La plupart de ces vidéos reprennent les codes des médias internationaux et s'appuient sur des images fixes ainsi qu'une voix off robotisée. Elles dénoncent la présence française au Mali et promeuvent une intervention russe.
L'AFP en a comptabilisé une quinzaine depuis deux mois, contre zéro auparavant. Elles sont semblables à des vidéos ayant circulé ces dernières années en Centrafrique, où sont déployés des hommes en armes russes.
Elles participent à "une désinformation volontaire, une guerre informationnelle", dit un diplomate africain à Bamako sous le couvert de l'anonymat.
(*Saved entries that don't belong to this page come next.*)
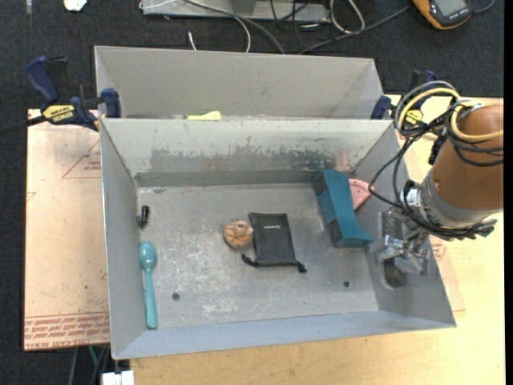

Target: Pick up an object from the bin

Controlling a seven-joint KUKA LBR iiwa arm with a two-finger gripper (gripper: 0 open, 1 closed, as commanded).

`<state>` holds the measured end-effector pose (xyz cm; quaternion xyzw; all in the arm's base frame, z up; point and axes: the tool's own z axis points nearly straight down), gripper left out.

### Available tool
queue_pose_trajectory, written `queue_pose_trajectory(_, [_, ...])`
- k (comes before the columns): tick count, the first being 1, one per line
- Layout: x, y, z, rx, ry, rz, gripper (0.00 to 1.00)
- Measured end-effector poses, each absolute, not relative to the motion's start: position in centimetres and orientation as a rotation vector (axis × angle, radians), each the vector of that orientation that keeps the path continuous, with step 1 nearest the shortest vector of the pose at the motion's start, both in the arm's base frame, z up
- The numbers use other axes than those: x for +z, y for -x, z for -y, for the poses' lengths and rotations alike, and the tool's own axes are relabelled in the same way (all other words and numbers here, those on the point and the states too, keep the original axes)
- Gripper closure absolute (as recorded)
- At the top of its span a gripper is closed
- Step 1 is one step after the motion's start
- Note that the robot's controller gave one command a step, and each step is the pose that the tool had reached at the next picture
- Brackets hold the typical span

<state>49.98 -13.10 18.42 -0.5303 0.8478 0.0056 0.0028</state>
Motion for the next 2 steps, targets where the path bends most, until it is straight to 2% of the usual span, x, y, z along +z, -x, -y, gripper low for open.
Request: queue_pose_trajectory(2, [23.8,-50.0,13.0,0.019,1.658,-2.66,1.0])
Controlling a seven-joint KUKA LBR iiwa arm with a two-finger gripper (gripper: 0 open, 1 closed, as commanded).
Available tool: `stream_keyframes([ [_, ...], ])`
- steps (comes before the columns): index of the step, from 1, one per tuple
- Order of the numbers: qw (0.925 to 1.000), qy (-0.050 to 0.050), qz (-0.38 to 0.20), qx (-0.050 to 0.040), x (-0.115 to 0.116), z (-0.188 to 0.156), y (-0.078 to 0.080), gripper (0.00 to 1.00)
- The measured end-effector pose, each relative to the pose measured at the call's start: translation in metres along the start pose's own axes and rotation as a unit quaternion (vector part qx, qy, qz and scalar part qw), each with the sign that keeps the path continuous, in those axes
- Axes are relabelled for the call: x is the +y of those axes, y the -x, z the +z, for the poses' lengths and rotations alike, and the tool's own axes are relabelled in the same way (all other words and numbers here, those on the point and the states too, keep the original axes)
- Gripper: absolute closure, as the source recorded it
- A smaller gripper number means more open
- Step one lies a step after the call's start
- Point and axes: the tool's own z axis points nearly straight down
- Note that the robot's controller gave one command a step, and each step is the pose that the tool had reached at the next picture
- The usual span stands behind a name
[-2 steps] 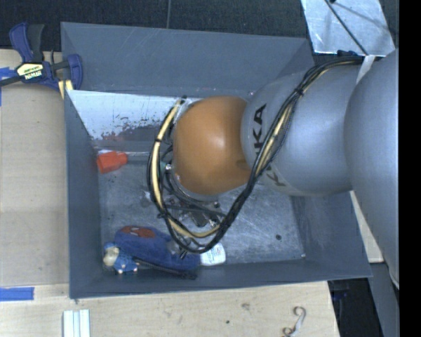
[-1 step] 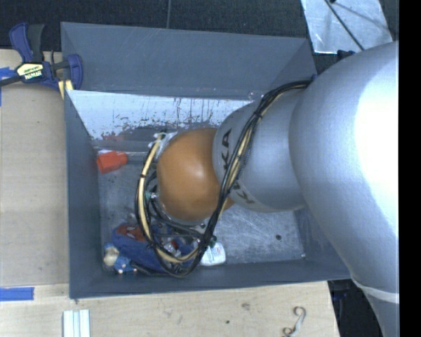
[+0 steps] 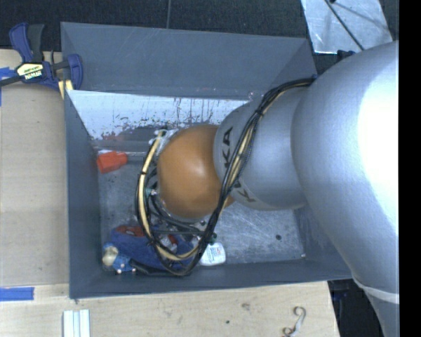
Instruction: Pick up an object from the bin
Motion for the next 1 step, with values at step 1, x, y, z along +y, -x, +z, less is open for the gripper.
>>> stream_keyframes([
  [1,1.0,0.002,-0.009,0.002,0.0009,-0.1316,0.0302,1.0],
])
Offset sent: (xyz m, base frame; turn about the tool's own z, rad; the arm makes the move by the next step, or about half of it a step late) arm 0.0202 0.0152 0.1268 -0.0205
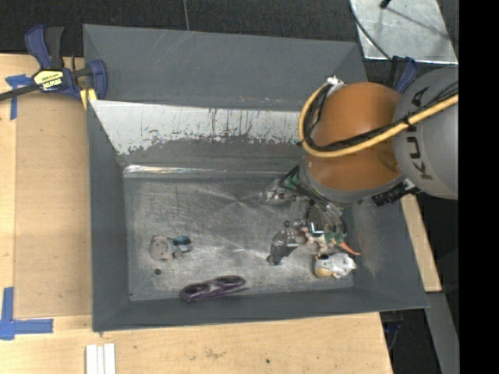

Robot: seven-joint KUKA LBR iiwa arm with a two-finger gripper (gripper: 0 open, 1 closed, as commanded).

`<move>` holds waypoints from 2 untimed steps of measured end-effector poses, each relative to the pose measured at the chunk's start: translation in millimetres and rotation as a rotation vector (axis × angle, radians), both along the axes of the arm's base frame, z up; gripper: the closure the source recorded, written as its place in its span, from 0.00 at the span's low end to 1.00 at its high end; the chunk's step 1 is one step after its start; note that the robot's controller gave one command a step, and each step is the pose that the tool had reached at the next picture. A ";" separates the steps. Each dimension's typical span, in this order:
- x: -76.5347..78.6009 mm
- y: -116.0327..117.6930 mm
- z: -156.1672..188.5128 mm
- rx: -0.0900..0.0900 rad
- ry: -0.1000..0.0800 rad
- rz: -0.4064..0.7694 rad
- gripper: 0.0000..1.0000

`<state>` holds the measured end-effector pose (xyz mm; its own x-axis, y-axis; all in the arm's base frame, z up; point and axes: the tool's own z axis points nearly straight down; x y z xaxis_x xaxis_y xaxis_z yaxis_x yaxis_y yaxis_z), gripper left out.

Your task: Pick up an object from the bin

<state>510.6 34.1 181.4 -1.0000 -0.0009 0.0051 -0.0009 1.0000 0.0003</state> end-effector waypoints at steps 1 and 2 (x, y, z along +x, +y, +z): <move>1.8 -0.2 3.7 0.000 -0.008 -0.001 0.00; -0.7 37.3 -40.8 -0.001 -0.016 0.042 0.00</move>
Offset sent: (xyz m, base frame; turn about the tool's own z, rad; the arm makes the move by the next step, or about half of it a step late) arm -0.0098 0.0861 -0.0992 -0.1019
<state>509.9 71.5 140.6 -0.9990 -0.0433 -0.0109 -0.0433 0.9991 -0.0008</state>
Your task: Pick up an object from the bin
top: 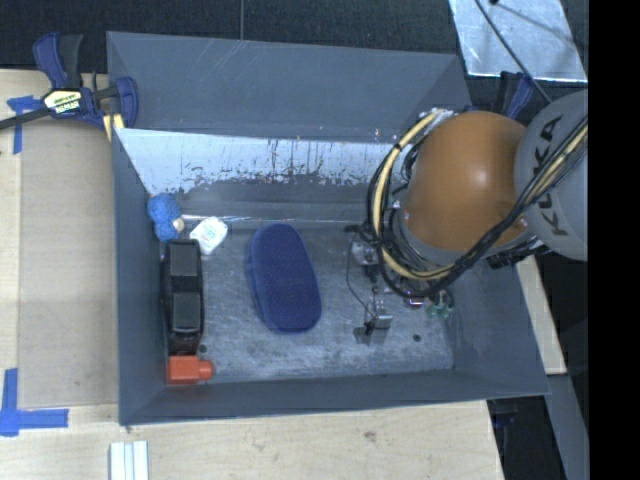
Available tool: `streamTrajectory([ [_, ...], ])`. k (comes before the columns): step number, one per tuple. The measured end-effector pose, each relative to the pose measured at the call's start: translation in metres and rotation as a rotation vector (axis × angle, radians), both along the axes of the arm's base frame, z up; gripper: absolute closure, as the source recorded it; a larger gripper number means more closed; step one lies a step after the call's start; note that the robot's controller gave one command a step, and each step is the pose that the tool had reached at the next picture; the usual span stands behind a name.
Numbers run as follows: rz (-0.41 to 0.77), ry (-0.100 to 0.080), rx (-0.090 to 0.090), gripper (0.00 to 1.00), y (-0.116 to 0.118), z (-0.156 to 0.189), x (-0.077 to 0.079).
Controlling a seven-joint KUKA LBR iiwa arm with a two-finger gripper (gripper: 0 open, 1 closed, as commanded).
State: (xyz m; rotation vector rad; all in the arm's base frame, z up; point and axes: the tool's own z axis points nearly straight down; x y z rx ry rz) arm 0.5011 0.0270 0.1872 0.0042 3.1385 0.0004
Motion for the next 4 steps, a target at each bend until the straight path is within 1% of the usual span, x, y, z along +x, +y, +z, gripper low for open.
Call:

"Ces fake news, c'est une guerre froide entre puissances, les démocraties européennes contre certains de leurs adversaires à la tête desquels se trouvent les Russes", déclare Kalla Moutari, ex-ministre nigérien de la Défense, membre influent du parti au pouvoir.
La Russie a toujours démenti avec fermeté mener des campagnes de désinformation sur les réseaux sociaux, et se dit elle-même victime de fake news occidentaux.
Des comptes Twitter créés ces derniers mois soutiennent, eux, l'intervention militaire française au Sahel. Fin 2020, Facebook avait supprimé trois réseaux de "trolls" gérés depuis la Russie et la France sur l'actualité africaine, dont un avait des liens avec des personnes associées à l'armée française. Paris avait affirmé ne "pas être en mesure d'attribuer d'éventuelles responsabilités".